11 Things Every Serious Python Developer Should Know

Somewhere in your life you decided you wanted to learn python. You took the initiative to download and install Python and then you’ve learned how to declare variables and call functions with ease. Then you’ve worked through several tutorials and are comfortable making a guess the number game, password generator, and a simple calculator. Maybe you’ve even made a few classes to save people in an address book and are considering Python to be pretty simple but how well do you really know the following 11 topics below about the Python coding language?

  1. The interpreted nature of python
  2. Using the python shell
  3. Owning your IDE and debugging
  4. Testing and documentation
  5. Using built in functions
  6. Advanced function concepts
  7. Context managers
  8. Most useful python modules
  9. List comprehensions and slicing
  10. Global Interpreter Lock
  11. Iterators and why to use them

In this article I’ll go over these in more detail and how awareness of the above topics will help you reach the next level as a Python developer. Also, if you like these kind of coding and career development articles please feel free to connect with me on twitter!

The interpreted nature of Python

As you may or may not know Python is an interpreted language which has a more human based dynamic language and doesn’t require making sophisticated builds and packaging distributions. This also means there is another program written in a lower level language that will load your code, create constructs for your objects within its own language, and step through all of your code as part of its run-time.

The most common interpreter is the C based CPython which is what you install when you download and install Python from python.org. Another popular based interpreter is Jython which used the java virtual machine to run your code. CPython has been benchmarked to run faster than Jython but Jython allows you to mix the languages together more seamlessly when you need more performance from your code by writing Java directly.

Now there are a few major drawbacks from Python being an interpreted language. First Python code is more resource intensive when it comes to both CPU speed and memory conception. Second you don’t get the ability to truly take advantage of multi threaded code because of Pythons global interpreter lock which I talk about in more detail later in this article. And lastly there are no compile time errors. Since everything needs to be detected during run-time this requires that you should have more tests for your code for when other developers are making changes to your aging code.

Using the python shell

Typically in my day to day work I find myself often going to the Python shell to quickly experiment with new libraries, list comprehensions, or to even import the requests library and make Python based http get requests.

Occasionally I have even used the Python to shell to run my teams code on a Production server to debug behavior of a specific class and function by checking for that specific instance of the log output that will now be shown right in front of me in the terminal.

To run the shell simply open a terminal or command shell and run the “python” command and you should see something like the below text.

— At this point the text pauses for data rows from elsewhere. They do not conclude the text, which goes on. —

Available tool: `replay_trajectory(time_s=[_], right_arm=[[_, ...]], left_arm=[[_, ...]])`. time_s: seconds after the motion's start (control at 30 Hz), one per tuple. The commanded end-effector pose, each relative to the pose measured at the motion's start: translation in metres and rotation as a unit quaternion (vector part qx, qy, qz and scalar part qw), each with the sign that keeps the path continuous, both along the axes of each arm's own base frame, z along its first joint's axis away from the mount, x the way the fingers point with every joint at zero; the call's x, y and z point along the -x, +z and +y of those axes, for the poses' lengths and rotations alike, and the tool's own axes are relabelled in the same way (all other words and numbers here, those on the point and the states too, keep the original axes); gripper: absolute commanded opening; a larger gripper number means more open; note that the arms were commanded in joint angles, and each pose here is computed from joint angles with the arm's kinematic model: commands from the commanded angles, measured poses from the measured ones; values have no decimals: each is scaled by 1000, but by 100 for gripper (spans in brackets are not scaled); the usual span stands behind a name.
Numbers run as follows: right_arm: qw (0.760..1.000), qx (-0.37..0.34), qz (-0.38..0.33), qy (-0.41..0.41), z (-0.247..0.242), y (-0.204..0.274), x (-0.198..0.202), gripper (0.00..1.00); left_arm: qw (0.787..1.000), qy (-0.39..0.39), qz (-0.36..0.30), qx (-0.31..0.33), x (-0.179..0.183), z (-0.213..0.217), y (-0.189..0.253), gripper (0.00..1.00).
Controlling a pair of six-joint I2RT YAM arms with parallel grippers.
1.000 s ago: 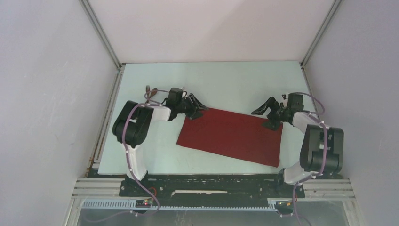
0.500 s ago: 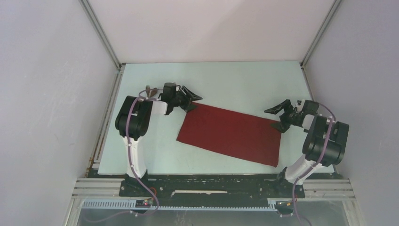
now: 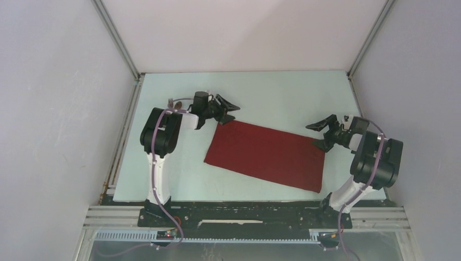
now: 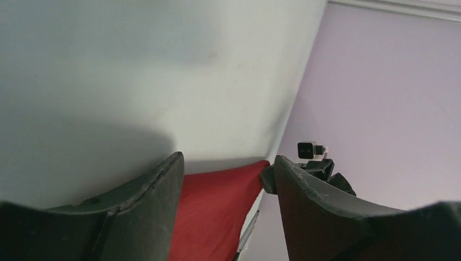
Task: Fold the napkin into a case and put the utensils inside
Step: Smooth out the rectangle-folded napkin at the center of the board, then pick up the rectangle-folded napkin from the center of the board.
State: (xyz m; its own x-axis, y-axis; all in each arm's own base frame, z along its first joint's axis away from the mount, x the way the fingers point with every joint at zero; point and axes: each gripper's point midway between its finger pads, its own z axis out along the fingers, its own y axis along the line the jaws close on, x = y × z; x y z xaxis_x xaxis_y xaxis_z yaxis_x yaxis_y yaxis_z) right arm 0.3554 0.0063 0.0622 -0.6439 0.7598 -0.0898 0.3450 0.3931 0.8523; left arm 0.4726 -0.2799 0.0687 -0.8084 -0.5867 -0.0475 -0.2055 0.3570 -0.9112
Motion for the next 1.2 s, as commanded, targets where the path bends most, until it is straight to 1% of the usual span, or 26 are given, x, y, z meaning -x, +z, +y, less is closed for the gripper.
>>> replay_trajectory(time_s=[0.0, 0.1, 0.17, 0.23, 0.3, 0.33, 0.4, 0.43, 0.47, 0.53, 0.6, 0.67, 0.7, 0.73, 0.77, 0.87, 0.93, 1.0, 1.07, 1.17], right_arm=[[1000, -13, -21, -11, -9, -6, -8, 100], [999, -18, -15, -27, -20, -17, -11, 100], [999, -17, -13, -33, -25, -20, -12, 100], [1000, 2, 6, -30, -27, -18, -10, 100], [998, 42, 39, -26, -27, -8, -3, 100], [995, 78, 51, -28, -31, 3, -3, 100], [982, 148, 112, -33, -34, 14, 15, 100], [971, 182, 152, -41, -37, 18, 30, 100], [956, 204, 208, -45, -40, 18, 53, 100], [927, 240, 281, -69, -52, 21, 86, 100], [914, 238, 324, -55, -52, 21, 113, 98], [903, 239, 355, -27, -51, 17, 132, 92], [898, 239, 368, -28, -51, 16, 137, 90], [900, 237, 364, -23, -47, 17, 137, 87], [900, 239, 363, -20, -45, 17, 135, 87], [882, 254, 396, 2, -49, 3, 143, 87], [888, 243, 390, 24, -47, -1, 136, 87], [883, 253, 393, 37, -52, -5, 133, 87], [884, 259, 384, 54, -48, -5, 126, 87], [866, 289, 400, 74, -47, -14, 130, 86]], left_arm=[[1000, 6, 18, 11, 1, 10, -27, 66], [1000, 20, 21, 7, -9, 24, -39, 67], [1000, 20, 13, 8, -18, 29, -38, 67], [1000, 14, 2, -13, -25, 32, -31, 67], [999, -5, -18, -48, -27, 31, -19, 67], [998, -12, -17, -61, -26, 28, -12, 67], [997, -28, -17, -68, -21, 19, 12, 67], [997, -34, -13, -66, -17, 15, 24, 67], [997, -38, -10, -64, -11, 12, 38, 67], [997, -51, 8, -60, 7, 7, 59, 67], [996, -76, 7, -43, 27, 0, 83, 67], [994, -99, -12, -35, 47, -5, 105, 67], [993, -109, -24, -38, 58, -5, 114, 67], [992, -117, -36, -43, 70, -4, 121, 67], [990, -124, -51, -48, 82, -3, 133, 68], [986, -141, -67, -58, 114, -1, 138, 68], [983, -157, -78, -55, 129, -2, 142, 68], [981, -165, -87, -56, 136, -1, 144, 68], [979, -173, -92, -56, 139, -1, 145, 68], [977, -187, -89, -43, 142, -3, 147, 68]])
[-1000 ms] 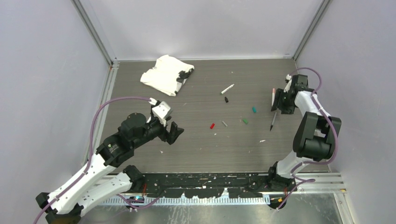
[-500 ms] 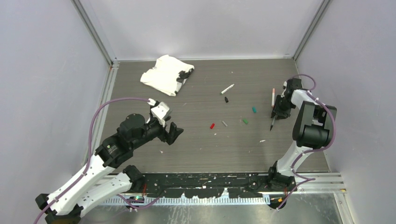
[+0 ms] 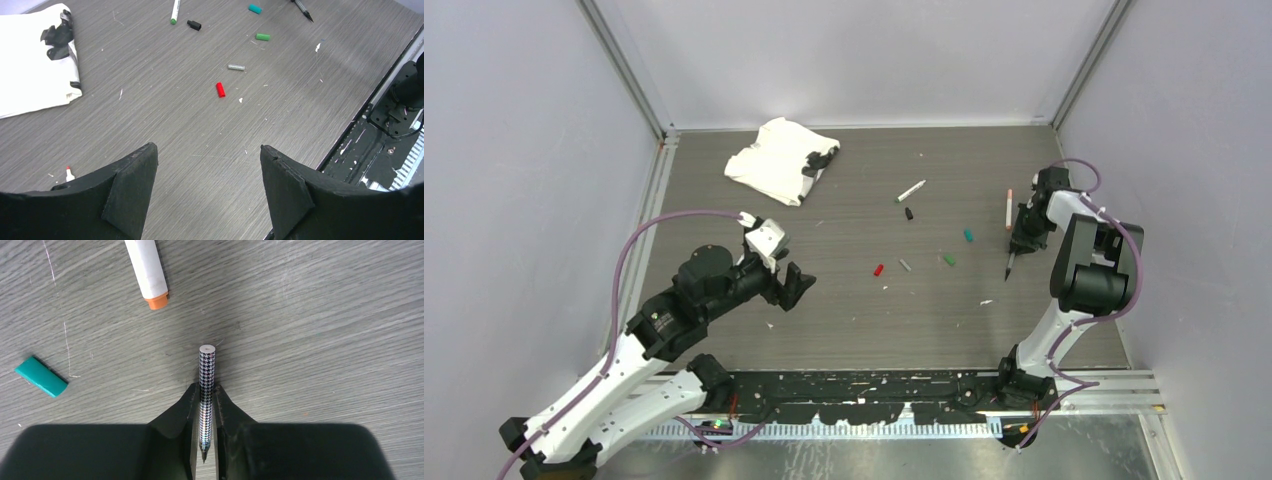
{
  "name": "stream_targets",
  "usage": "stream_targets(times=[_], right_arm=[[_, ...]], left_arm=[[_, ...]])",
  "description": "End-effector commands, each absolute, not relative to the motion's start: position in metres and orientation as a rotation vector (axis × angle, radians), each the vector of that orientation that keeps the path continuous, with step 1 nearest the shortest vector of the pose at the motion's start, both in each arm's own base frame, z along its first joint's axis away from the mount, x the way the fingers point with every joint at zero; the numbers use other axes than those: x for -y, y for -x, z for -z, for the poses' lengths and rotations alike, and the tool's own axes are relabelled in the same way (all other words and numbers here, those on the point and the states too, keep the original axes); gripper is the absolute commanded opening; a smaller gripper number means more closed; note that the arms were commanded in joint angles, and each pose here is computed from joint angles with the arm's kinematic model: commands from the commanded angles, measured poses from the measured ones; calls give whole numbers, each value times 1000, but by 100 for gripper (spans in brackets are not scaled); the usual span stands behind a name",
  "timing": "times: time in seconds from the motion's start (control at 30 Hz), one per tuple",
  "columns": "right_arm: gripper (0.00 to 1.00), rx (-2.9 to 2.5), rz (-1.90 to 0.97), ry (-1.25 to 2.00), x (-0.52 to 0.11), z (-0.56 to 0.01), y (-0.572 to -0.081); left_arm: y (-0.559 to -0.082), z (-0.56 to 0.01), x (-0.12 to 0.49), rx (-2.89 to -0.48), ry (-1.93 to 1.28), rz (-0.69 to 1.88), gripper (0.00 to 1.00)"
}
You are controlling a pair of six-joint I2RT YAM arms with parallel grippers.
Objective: Insert the pens into the pen caps
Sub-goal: Pick up the pen from the center of the board.
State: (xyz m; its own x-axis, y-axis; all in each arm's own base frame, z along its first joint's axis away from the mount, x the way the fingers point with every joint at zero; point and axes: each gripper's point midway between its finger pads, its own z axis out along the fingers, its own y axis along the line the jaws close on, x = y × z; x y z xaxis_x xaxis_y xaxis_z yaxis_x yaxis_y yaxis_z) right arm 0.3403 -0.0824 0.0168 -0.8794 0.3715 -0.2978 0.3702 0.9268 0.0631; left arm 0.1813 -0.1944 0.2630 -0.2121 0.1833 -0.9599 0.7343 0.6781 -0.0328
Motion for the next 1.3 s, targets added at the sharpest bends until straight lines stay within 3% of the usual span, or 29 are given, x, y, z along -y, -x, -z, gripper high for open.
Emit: stream_targets(times=[0.0, 0.23, 0.47, 0.67, 0.87, 1.03, 1.27], right_arm=[[5, -2749, 21, -536, 88, -25, -351], [1, -2626, -144, -531, 72, -71, -357], [1, -2347, -628, -369, 10, -157, -360], [1, -2036, -984, -130, -45, -243, -345], [1, -1720, -1368, 89, -105, -338, -324], [1, -1667, -1400, 235, -137, -332, -301], [1, -1696, -1436, 242, -147, -308, -295]], left_arm=[[-185, -274, 195, -1687, -730, 597, 76], [-189, -272, 191, -1666, -715, 570, 79], [-188, -270, 202, -1678, -732, 637, 84], [-175, -294, 249, -1695, -616, 1018, 84], [-184, -307, 290, -1541, -373, 1415, 84], [-203, -307, 309, -1436, -207, 1572, 80], [-213, -306, 362, -1396, -227, 1656, 70]])
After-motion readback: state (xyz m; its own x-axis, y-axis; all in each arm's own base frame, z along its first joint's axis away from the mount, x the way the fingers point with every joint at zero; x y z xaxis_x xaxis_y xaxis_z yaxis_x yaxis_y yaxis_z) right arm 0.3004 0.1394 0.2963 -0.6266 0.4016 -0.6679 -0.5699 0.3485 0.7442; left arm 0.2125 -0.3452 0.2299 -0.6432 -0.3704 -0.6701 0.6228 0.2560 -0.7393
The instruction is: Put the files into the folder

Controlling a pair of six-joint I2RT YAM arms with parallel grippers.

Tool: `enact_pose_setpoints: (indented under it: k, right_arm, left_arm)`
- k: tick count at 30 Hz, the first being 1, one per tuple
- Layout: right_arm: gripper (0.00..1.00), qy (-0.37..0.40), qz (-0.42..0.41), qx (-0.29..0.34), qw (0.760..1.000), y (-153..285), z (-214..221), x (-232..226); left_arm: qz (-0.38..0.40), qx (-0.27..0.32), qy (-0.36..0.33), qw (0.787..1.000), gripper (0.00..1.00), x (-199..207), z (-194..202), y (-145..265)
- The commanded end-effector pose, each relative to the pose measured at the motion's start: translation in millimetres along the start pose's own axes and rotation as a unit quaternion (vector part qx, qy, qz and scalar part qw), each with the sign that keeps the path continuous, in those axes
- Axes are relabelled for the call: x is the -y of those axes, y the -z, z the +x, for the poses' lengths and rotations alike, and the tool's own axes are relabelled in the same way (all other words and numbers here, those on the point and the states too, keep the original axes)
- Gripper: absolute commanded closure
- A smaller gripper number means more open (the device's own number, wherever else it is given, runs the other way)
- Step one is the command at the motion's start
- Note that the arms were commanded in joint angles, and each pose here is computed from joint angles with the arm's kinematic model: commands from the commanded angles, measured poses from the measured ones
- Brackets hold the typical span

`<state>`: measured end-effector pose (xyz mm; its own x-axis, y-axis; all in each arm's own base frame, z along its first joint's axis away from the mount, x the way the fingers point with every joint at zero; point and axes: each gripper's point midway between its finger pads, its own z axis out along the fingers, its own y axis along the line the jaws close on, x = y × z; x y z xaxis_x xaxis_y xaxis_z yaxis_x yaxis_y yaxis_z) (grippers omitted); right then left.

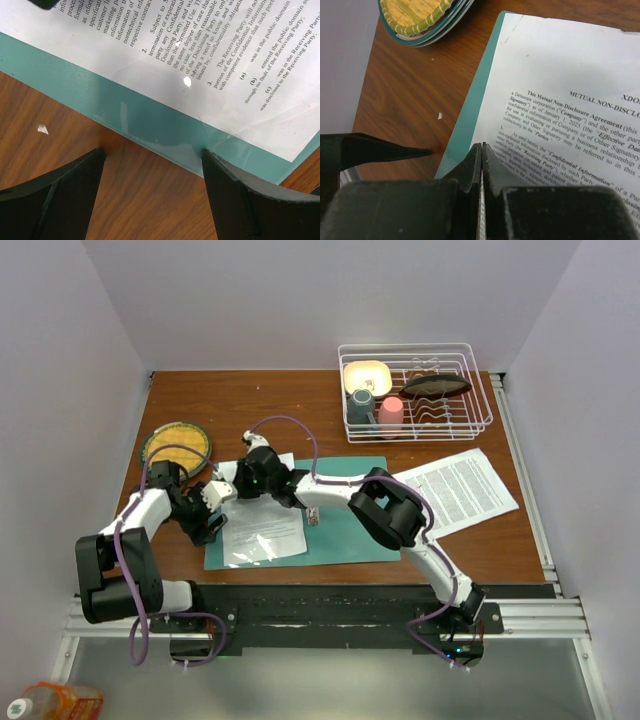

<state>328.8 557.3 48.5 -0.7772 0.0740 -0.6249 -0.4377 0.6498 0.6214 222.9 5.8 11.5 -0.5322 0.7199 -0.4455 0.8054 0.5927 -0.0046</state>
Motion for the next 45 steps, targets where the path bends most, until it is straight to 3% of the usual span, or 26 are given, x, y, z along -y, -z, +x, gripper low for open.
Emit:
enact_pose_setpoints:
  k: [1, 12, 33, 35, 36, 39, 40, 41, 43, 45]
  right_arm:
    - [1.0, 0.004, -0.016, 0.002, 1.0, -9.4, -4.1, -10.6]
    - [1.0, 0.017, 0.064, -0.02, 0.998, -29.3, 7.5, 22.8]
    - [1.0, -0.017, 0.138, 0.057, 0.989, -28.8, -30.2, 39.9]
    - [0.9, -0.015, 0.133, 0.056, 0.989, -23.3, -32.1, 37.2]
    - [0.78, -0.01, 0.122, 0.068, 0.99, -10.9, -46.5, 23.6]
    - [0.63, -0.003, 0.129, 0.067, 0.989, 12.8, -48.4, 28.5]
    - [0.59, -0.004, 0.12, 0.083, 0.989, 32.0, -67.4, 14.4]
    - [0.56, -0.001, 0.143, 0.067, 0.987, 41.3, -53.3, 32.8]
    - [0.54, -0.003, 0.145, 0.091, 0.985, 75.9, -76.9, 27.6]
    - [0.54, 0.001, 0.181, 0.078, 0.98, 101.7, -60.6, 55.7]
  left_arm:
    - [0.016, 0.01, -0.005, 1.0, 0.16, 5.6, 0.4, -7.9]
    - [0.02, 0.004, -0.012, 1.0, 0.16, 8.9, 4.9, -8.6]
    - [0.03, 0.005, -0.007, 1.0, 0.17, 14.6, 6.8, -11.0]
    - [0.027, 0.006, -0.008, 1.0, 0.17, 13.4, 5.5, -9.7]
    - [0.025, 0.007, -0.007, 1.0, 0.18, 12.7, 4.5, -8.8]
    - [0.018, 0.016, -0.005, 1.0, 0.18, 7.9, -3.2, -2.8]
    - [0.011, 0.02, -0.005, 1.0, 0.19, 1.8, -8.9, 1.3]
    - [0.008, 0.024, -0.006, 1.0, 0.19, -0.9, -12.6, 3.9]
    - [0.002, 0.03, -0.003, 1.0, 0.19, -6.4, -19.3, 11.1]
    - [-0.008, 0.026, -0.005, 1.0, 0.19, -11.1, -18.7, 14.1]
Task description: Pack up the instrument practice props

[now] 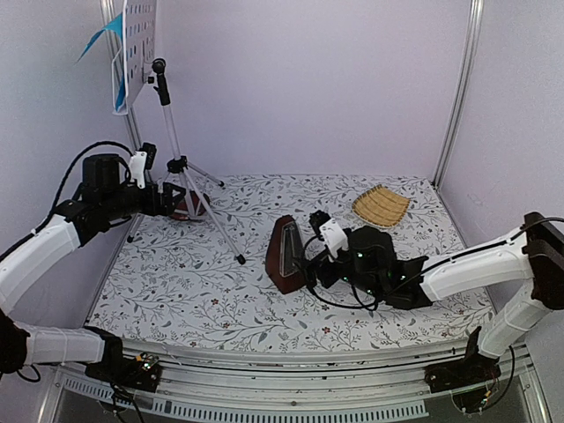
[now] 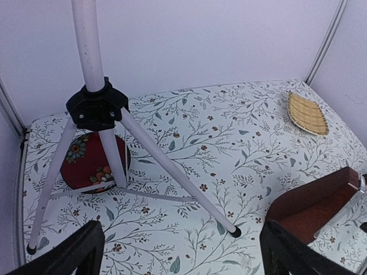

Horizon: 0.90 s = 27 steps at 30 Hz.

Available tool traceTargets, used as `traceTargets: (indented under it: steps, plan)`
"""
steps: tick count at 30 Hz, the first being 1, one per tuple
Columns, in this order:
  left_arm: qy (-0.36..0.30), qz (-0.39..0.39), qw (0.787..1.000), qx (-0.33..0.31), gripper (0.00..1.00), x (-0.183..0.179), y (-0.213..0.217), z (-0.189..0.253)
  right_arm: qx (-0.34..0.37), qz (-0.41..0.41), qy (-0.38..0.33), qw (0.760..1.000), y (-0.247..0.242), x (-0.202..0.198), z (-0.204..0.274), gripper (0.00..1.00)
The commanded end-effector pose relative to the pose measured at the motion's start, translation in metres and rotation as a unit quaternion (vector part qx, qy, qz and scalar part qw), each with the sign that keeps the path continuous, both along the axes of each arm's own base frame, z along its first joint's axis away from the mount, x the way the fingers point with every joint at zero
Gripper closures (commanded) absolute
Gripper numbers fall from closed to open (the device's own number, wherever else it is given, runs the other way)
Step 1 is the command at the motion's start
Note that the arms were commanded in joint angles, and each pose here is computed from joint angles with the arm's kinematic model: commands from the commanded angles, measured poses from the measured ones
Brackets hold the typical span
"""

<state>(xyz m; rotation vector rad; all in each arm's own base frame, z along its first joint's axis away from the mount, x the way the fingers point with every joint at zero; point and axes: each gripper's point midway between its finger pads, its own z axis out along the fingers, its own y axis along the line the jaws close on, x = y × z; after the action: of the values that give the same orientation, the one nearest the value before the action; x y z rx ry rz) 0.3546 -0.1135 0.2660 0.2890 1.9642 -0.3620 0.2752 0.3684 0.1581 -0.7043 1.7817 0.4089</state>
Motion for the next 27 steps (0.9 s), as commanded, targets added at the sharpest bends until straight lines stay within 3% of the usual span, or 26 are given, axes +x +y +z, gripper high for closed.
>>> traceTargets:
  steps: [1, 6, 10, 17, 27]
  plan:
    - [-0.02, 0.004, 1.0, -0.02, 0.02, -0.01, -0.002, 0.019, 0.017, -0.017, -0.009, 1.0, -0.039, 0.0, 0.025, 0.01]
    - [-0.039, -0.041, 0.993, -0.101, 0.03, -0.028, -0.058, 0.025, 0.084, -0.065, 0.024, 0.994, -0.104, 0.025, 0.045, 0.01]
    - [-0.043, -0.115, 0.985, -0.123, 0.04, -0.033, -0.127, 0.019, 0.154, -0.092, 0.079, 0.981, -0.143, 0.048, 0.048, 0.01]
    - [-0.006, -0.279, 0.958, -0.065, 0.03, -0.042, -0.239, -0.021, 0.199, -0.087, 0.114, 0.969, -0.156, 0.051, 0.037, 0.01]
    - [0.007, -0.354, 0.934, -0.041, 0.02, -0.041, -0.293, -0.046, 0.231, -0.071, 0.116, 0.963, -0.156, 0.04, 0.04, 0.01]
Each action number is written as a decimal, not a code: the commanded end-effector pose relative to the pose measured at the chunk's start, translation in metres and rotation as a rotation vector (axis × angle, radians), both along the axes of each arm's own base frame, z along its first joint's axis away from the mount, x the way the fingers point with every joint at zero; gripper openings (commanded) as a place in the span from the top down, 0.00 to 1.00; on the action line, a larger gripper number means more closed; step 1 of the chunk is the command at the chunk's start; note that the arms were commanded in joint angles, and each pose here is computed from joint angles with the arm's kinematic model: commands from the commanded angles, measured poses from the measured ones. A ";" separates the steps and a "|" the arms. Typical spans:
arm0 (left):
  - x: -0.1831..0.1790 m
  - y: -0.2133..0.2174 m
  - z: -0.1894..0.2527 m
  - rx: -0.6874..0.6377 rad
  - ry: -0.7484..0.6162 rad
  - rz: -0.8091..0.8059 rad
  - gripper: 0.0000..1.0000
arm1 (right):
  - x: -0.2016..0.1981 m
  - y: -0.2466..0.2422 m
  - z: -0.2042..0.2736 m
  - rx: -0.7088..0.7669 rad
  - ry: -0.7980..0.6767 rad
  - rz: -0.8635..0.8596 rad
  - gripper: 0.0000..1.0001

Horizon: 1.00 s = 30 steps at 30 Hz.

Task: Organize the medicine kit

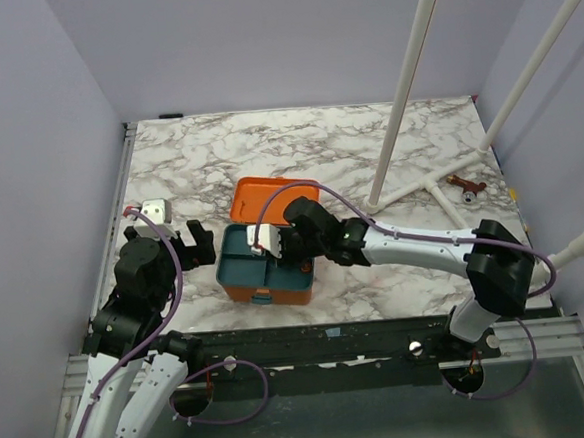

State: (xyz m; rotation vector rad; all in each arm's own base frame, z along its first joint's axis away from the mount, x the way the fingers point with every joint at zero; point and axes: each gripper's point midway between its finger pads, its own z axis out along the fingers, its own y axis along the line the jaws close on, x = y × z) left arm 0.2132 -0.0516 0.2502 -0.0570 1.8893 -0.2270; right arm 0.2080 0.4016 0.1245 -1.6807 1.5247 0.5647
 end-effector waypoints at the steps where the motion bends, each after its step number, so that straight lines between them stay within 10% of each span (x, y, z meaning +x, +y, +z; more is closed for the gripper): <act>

Python 3.7.0 (default, Aug 22 2018, 20:50:05) 
[GCC 5.4.0 20160609] on linux
Type "help", "copyright", "credits" or "license" for more information.
>>> 

You can even load a shell from the https://www.python.org/shell/ webpage and tinker there.

Owning your IDE and Debugging

When it comes to Python the three most popular integrated development environments are VSCode by Microsoft, Pycharm by Jetbrains, and Jupyter Notebook by team IPython.

Whichever one you chose you should take extra bootstrapping time to learn the most common shortcuts to cut and paste lines, quickly jump between files, grepping, replacing, and refactoring. Taking the initiative to deep dive the IDE you chose can greatly boost how productively you write code compared to a weekend warrior who just downloads an IDE and uses it just to write *.py files.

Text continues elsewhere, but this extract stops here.